Following this spirit, our ambition is to share our own experience to build two-way bridges with our Asian partners. Between our societies, our markets, and our people. Given its geostrategic location, the size of its population or the pace of its development, we believe Pakistan has an important role to play in this endeavour. Pakistan and the EU share the same ambition of supporting regional economic integration and connectivity amongst partners to improve comprehensive trade and investment opportunities for regional stability and economic growth. We both understand the potential and the positive spill-over of an enhanced linkage between Europe and Asia. Our current preferential trade arrangement, the GSP+ allowing Pakistan to benefit from substantial tariff preference to access the European market, belongs to the same ambition of enhanced cooperation in the world economy and the promotion of sustainable economic development.
The European Union’s approach to Euro-Asian connectivity is inclusive and far-reaching. It is designed to encompass all modes of transport connections as well as digital and energy links, to facilitate the interoperability of physical networks and institutional practices or to enhance our exchange in the fields of education, research, innovation, culture, and tourism.

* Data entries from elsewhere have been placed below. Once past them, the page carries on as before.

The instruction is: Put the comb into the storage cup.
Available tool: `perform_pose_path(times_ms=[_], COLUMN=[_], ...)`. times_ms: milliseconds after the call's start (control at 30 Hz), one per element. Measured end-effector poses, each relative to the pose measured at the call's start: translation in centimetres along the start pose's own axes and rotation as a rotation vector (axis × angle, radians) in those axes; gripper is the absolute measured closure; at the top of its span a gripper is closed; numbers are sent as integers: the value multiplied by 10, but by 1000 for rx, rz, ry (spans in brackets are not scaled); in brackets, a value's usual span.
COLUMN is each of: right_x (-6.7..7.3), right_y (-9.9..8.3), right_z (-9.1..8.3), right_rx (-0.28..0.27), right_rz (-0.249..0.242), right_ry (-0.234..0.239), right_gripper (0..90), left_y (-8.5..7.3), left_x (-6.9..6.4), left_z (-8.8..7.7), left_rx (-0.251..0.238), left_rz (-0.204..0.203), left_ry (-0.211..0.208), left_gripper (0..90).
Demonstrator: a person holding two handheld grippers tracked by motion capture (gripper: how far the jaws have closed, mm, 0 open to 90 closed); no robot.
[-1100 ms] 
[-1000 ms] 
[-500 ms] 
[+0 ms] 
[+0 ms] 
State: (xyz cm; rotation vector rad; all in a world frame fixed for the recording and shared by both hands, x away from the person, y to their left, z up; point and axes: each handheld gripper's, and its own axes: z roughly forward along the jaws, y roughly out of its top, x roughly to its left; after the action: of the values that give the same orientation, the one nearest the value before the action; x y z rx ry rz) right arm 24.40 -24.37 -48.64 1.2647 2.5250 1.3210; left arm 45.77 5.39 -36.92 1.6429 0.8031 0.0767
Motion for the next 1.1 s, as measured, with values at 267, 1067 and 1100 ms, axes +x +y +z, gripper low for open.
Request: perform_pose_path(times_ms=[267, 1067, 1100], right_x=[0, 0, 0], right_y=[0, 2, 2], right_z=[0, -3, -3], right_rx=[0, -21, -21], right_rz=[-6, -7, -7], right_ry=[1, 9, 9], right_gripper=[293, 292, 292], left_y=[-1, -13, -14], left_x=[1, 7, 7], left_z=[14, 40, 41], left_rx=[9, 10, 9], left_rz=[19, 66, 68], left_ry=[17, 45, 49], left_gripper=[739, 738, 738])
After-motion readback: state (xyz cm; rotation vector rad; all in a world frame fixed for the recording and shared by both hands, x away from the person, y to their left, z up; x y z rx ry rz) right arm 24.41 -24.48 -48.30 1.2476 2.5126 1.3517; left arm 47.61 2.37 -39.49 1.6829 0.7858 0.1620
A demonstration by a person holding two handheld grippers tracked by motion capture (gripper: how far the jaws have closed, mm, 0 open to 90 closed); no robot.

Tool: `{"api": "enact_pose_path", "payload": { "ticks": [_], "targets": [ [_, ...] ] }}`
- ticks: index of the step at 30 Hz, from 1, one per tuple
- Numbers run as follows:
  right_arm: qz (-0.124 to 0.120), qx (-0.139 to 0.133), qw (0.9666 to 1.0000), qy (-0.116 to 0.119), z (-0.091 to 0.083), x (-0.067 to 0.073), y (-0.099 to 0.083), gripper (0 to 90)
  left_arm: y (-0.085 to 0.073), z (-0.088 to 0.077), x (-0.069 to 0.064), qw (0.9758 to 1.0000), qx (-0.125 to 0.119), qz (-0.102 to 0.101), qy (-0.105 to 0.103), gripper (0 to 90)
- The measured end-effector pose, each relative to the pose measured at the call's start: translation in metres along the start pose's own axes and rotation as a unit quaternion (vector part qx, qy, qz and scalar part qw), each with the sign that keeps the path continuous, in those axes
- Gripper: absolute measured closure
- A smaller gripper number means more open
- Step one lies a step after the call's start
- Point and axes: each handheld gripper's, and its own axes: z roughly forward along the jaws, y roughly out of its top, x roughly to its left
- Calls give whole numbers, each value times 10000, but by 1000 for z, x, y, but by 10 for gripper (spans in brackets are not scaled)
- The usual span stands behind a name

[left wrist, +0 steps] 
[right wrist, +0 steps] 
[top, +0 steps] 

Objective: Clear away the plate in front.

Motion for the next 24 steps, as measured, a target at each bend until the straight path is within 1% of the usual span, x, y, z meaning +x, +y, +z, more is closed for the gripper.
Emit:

While it has become impossible to imagine not being connected, the world continues to evolve at an unprecedented pace and becomes more complex every day. We have no choice but to adapt to both realities and address the risk of unpredictability. The benefits of connectivity should not be reached at the expense of our rights and our obligations when it comes to the security of our citizens or the sustainability of our planet. This is why the European Union’s approach also aims at promoting long-term development, respecting labour, social and environmental standards and at defending the principles of transparency and open procurement rules.
Connectivity is not a one-way road, nor a concept to benefit only one’s interests. If cooperation is the natural way of an increasingly interdependent world, it should be built on a strong basis to preserve and promote universal values. The European Union is ready to cooperate with partners on the basis of this approach and these internationally agreed principles. Euro-Asian connectivity should first generate better governance to ensure that our respective citizens are the primary beneficiaries of more interconnected markets. In this respect, our ambition is also to promote transparency, equal treatment, and access together with full respect of market principles, which are essential prerequisites to ensure mutual benefit.

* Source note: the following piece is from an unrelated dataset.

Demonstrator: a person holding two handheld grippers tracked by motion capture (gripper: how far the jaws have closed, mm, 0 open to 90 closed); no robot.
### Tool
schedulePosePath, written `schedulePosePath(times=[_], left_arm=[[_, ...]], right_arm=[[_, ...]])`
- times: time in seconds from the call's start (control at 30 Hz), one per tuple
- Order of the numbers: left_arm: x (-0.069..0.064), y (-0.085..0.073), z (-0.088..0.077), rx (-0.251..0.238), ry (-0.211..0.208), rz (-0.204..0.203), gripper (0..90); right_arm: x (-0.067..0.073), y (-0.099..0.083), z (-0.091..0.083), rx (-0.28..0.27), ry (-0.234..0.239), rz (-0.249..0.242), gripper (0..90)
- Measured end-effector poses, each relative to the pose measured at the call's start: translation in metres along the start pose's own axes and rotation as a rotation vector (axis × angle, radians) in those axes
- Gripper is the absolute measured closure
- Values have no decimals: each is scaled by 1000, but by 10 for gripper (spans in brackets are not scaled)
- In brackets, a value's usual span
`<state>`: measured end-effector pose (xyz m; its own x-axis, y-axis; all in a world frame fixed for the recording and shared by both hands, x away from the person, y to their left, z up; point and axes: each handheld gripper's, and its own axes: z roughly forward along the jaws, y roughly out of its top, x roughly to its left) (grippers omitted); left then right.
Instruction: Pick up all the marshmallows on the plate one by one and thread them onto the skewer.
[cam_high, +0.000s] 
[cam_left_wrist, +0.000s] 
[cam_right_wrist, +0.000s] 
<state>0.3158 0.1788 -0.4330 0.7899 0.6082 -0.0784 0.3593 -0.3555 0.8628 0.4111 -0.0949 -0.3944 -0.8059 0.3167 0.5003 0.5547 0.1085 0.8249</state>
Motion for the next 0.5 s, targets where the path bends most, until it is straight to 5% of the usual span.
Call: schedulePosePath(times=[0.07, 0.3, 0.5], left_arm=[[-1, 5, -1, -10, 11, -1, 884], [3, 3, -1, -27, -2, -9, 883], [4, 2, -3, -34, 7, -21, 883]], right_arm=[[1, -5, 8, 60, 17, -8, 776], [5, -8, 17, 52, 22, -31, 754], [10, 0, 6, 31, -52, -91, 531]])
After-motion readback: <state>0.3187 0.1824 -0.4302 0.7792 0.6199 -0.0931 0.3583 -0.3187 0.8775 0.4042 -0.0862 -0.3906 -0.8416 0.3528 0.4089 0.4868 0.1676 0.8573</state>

We should address together the numerous factors that keep inhibiting connectivity and inclusiveness. The right infrastructure must be in place to stimulate trade’s ability to deliver sustainable development. This includes the physical infrastructure of essential roads and ports, the soft infrastructure of rules, institutions that help all relevant stakeholders take part in trade, and the digital framework to connect people to the global marketplace at lower costs. This also encompasses the reinforcement of the financial architecture of connectivity by stepping up our cooperation with Multilateral Development and Investment Banks.
The EU’s approach to connectivity is finally to make sure it is sustainable at different levels: not only economically, fiscally and socially but also environmentally at a time when the effects of climate change will likely hamper our capacity to interact with each other. We must link the scale of our upcoming exchanges to the necessary transition toward sustainable sources of energy as well as efficient, green and innovative transport. The time of exclusive dependence on fossil fuel is over, and the European Union encourages Pakistan to sustain its green engagement in this respect. We will continue to be engaged together on the path of cooperation. An ambitious and comprehensive one with a noble objective that is to link, always further, our societies and our people.
The Writer is the ambassador of the European Union to Pakistan.